E a pressão não deve terminar em setembro: o banco prevê outro aumento superior a 10% no quarto trimestre.
A situação cria um problema especialmente para quem mantém computadores com DDR4 ou pretendia economizar montando uma máquina baseada em uma plataforma mais antiga.
O encarecimento não estaria sendo provocado por uma súbita explosão na procura por DDR4, mas principalmente pela redução da oferta.
Fabricantes estão priorizando memórias para IA Segundo o Morgan Stanley, fabricantes estão deslocando capacidade de produção para tecnologias mais lucrativas e procuradas, como HBM, DDR5 e NAND de maior densidade.
Com menos espaço reservado à fabricação de DDR4, a oferta da memória mais antiga diminui e os fornecedores ganham maior poder para elevar preços.
A inteligência artificial tem papel importante nessa mudança.
Memórias HBM são utilizadas em aceleradores destinados a servidores de IA e exigem uma quantidade elevada de capacidade produtiva.
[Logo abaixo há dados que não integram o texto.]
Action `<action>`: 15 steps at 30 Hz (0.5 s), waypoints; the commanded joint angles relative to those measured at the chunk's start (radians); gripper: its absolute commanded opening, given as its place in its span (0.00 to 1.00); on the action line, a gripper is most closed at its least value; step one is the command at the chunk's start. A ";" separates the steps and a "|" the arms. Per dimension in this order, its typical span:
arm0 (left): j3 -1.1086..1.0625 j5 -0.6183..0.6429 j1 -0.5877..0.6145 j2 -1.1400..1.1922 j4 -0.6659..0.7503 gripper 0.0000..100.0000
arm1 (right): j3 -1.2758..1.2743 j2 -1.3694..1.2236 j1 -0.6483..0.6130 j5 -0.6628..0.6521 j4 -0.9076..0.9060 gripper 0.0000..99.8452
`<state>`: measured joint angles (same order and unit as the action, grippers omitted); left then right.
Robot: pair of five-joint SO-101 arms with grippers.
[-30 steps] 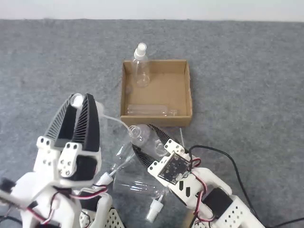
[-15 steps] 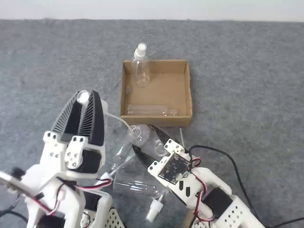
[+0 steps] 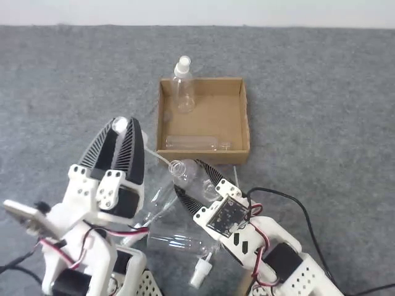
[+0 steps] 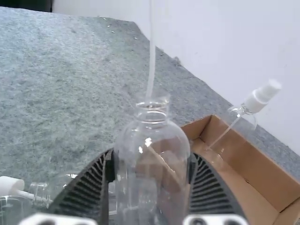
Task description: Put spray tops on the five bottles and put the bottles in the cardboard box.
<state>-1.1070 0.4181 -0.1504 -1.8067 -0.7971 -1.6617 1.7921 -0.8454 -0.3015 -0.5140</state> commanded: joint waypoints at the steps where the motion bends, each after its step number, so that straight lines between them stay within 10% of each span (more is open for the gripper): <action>1: 0.001 -0.032 -0.066 -0.015 0.021 0.02 | -0.021 0.021 0.013 -0.009 0.002 0.06; 15: -0.091 -0.106 -0.196 -0.012 0.029 0.02 | -0.020 0.022 0.097 -0.009 0.028 0.06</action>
<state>-1.1991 0.3399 -0.3422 -1.8067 -0.7956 -1.6617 1.7921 -0.7672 -0.3046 -0.5140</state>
A TrendForce também identifica essa pressão no mercado de DRAM.
A empresa de análise afirma que a demanda relacionada à IA deve continuar crescendo mais rapidamente que a expansão da oferta em 2027, enquanto HBM e outras memórias para servidores disputam capacidade de fabricação.
Isso ajuda a explicar uma situação pouco comum: migrar para uma tecnologia antiga já não significa necessariamente encontrar memória barata.
DDR4 já ficou até 180% mais cara em um ano O problema já chegou às lojas.
Um levantamento recente do Tom’s Hardware encontrou aumentos entre 120% e 180% nos preços de kits DDR4 em um período de 12 meses.
A DDR5 também sofreu: alguns kits registraram altas ainda maiores no mesmo intervalo.